Work to complete:
Line by line, transcribe the data shown below.

Supplied data:
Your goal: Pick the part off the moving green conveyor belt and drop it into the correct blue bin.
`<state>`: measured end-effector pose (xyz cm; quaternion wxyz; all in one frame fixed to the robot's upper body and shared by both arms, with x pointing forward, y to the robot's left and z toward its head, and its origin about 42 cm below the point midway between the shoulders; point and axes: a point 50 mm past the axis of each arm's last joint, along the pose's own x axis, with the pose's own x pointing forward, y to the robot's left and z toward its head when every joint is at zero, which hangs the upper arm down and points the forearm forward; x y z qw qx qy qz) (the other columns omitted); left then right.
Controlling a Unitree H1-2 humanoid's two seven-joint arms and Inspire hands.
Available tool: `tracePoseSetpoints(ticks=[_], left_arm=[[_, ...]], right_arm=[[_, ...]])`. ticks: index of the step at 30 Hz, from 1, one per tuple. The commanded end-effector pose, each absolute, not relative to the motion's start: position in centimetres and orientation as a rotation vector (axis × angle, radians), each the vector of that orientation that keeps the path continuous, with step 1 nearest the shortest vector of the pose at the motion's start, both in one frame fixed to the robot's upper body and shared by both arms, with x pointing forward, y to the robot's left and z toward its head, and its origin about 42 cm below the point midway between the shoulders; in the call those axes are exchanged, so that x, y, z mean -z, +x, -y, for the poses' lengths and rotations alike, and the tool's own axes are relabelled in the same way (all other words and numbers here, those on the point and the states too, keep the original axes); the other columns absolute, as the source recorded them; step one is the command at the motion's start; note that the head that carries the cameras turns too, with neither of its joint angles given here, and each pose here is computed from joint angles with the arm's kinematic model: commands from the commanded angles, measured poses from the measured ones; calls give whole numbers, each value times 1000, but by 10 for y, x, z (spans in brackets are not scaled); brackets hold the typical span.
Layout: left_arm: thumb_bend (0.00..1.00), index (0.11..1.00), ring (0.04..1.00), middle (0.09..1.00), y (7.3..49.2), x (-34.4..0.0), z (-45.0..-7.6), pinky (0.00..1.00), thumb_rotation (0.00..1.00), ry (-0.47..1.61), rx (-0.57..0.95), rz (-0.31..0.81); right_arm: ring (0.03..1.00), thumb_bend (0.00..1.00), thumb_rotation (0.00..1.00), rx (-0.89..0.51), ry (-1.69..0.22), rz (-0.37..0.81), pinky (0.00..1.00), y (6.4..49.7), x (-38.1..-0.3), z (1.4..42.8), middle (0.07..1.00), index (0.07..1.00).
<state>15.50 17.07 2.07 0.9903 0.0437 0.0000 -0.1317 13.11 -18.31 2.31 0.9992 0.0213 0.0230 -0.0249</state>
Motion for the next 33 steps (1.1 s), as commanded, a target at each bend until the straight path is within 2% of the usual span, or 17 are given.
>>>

Result of the exercise:
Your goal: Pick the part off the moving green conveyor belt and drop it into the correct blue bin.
`<state>`: measured end-effector pose (xyz cm; quaternion wxyz; all in one frame fixed to the robot's upper body and shared by both arms, with x pointing forward, y to the robot's left and z toward its head, and its origin about 42 cm below the point midway between the shoulders; point and axes: a point 50 mm past the axis of each arm's last joint, along the pose's own x axis, with the pose's own x pointing forward, y to the robot's left and z toward its head when every joint is at zero, which hangs the upper arm down and points the forearm forward; x y z qw qx qy qz) (the other columns omitted); left then right.
Controlling a Unitree H1-2 humanoid's two seven-joint arms and Inspire hands.
Available tool: `tracePoseSetpoints(ticks=[_], left_arm=[[_, ...]], right_arm=[[_, ...]])`. ticks: index of the step at 30 Hz, from 1, one per tuple. The commanded end-effector pose, each absolute, not relative to the motion's start: position in centimetres and orientation as a rotation vector (axis × angle, radians), each the vector of that orientation that keeps the path continuous, with step 1 nearest the shortest vector of the pose at the motion's start, both in one frame fixed to the robot's upper body and shared by both arms, with x pointing forward, y to the robot's left and z toward its head, and its origin about 42 cm below the point midway between the shoulders; in the call those axes are exchanged, so that x, y, z mean -z, +x, -y, for the poses' lengths and rotations alike, and the tool's own axes are relabelled in the same way (all other words and numbers here, those on the point and the states too, keep the original axes); the other columns absolute, as the source recorded them; step one is the command at the motion's start; note that the head that carries the cameras turns too, with neither of its joint angles given here, and each pose here is computed from joint angles with the arm's kinematic model: commands from the commanded angles, measured poses from the measured ones; calls give whole numbers, each value times 1000, but by 10 for y, x, z (spans in brackets are not scaled); brackets hold the typical span.
Layout: left_arm: thumb_bend (0.00..1.00), index (0.11..1.00), ring (0.04..1.00), middle (0.09..1.00), y (7.3..49.2), x (-34.4..0.0), z (-45.0..-7.6), pinky (0.00..1.00), thumb_rotation (0.00..1.00), ry (-0.47..1.61), rx (-0.57..0.95), rz (-0.31..0.81); right_arm: ring (0.03..1.00), thumb_bend (0.00..1.00), thumb_rotation (0.00..1.00), rx (-0.89..0.51), ry (-1.69..0.22), rz (-0.37..0.81), pinky (0.00..1.00), y (6.4..49.7), x (-38.1..-0.3), z (1.4..42.8), middle (0.07..1.00), index (0.07..1.00).
<state>15.50 17.07 2.07 0.9903 0.0437 0.0000 -0.1317 13.11 -18.31 2.31 0.9992 0.0213 0.0230 -0.0249</state>
Motion for the next 33 steps (1.1 s), as commanded, a target at each bend until the straight path is within 2% of the usual span, or 17 are given.
>>>

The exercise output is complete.